What you are asked to do » Scan the listing beneath this sentence. Report each line with the word "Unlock".

Input records »
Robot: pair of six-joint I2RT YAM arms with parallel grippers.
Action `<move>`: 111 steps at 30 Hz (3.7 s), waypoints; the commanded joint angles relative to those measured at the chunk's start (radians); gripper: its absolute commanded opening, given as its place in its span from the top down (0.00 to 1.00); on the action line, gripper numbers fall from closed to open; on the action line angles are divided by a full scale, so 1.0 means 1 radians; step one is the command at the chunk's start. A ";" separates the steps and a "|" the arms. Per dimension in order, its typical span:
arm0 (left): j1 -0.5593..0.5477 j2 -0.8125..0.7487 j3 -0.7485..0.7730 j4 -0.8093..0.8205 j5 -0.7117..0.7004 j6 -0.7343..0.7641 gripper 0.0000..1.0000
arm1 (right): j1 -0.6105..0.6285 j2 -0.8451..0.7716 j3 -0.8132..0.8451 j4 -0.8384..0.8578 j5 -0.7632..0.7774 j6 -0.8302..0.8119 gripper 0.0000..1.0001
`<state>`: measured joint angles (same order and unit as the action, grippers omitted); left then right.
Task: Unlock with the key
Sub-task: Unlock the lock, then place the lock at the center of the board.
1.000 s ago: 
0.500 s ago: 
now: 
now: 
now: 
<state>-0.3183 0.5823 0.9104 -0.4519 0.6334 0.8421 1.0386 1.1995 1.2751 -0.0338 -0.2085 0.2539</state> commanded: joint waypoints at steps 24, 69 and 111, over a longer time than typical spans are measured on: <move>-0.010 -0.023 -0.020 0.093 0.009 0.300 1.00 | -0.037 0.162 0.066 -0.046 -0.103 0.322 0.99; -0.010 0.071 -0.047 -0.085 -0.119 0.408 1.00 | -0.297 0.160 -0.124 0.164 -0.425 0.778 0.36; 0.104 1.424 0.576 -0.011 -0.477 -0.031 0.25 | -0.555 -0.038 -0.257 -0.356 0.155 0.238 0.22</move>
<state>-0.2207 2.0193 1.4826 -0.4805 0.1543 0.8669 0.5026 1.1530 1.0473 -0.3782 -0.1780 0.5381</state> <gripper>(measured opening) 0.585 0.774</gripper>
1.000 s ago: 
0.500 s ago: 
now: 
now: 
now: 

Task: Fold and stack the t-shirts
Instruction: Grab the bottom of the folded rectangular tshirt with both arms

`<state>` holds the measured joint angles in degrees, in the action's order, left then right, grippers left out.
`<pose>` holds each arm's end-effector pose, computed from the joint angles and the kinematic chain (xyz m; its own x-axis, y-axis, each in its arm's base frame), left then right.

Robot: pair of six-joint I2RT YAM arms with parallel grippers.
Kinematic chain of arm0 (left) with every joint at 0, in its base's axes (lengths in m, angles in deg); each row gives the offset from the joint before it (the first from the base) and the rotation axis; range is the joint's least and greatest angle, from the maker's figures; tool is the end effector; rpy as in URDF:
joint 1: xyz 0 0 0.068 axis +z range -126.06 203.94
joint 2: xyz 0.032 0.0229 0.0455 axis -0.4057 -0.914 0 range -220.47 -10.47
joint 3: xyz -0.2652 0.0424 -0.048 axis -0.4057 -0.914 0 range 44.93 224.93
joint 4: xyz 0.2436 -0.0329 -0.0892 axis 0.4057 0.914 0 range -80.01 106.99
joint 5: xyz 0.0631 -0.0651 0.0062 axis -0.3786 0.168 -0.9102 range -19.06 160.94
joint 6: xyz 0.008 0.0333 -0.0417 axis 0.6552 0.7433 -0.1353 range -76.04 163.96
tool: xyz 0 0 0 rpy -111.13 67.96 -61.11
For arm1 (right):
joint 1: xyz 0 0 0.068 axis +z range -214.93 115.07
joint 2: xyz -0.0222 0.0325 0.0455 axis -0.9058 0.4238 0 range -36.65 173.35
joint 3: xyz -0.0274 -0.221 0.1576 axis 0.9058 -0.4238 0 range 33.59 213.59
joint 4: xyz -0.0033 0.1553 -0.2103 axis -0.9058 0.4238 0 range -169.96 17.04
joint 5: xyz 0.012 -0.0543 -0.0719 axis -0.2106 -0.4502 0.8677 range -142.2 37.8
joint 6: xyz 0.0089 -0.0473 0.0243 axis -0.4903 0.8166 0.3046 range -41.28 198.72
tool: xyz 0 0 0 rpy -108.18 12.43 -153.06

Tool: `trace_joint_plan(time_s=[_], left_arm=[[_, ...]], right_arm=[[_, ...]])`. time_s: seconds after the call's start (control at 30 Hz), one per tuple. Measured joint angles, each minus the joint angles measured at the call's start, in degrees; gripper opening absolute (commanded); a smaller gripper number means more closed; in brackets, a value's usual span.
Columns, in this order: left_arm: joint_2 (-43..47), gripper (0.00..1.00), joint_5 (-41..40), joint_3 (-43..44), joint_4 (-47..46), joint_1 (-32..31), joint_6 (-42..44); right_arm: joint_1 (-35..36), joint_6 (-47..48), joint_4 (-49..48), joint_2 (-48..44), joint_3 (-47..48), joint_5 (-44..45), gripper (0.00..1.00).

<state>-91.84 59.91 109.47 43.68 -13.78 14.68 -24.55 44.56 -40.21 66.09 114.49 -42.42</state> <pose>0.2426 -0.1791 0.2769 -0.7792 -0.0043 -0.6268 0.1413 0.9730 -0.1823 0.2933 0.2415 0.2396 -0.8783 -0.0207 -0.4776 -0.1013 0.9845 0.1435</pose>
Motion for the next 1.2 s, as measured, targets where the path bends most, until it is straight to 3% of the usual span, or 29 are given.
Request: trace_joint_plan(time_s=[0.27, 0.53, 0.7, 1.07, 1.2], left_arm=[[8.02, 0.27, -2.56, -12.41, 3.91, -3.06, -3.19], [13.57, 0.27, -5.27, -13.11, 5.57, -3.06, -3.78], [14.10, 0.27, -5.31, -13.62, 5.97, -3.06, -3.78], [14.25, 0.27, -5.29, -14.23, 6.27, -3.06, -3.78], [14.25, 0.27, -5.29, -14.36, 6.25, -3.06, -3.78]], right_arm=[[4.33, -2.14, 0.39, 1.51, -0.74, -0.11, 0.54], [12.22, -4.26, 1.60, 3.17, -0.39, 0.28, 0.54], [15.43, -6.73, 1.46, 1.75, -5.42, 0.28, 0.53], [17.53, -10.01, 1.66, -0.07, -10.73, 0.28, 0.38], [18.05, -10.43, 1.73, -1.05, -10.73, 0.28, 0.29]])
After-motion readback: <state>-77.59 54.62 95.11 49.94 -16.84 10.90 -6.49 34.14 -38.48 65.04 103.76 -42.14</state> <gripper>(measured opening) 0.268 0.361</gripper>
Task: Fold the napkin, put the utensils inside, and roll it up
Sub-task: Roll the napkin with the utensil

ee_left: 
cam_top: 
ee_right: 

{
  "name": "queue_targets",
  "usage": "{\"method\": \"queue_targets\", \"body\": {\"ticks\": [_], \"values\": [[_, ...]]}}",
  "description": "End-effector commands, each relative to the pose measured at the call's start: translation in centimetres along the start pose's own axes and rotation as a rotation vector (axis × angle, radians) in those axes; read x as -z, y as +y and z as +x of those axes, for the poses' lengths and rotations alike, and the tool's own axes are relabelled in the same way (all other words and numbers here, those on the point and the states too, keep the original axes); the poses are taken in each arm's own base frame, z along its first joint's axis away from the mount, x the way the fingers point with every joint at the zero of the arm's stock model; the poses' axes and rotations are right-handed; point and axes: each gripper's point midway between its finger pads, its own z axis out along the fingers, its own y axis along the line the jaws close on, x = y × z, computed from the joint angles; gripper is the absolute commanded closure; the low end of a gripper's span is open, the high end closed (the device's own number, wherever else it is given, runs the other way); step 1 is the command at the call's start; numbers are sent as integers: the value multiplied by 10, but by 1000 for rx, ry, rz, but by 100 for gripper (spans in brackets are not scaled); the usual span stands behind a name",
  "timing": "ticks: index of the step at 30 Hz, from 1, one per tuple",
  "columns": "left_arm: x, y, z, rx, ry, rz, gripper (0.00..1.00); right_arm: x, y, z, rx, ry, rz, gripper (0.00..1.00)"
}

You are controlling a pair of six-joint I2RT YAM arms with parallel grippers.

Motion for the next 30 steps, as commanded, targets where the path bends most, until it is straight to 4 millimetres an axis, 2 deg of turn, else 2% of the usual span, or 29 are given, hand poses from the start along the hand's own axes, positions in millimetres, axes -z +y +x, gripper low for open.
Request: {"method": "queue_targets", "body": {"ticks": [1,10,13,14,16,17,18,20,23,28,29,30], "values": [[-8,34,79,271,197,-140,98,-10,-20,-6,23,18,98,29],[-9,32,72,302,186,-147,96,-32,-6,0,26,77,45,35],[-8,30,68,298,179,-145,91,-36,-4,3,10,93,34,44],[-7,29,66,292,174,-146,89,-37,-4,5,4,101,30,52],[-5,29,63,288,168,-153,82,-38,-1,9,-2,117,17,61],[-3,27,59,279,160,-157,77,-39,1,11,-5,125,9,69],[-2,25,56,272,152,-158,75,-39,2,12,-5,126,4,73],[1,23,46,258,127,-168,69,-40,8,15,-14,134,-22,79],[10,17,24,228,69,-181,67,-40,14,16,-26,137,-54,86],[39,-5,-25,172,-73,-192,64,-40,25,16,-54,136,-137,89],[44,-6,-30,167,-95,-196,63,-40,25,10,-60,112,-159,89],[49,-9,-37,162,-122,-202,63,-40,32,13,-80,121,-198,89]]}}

Answer for this exercise »
Task: Unlock with the key
Sub-task: Unlock the lock, then place the lock at the center of the board.

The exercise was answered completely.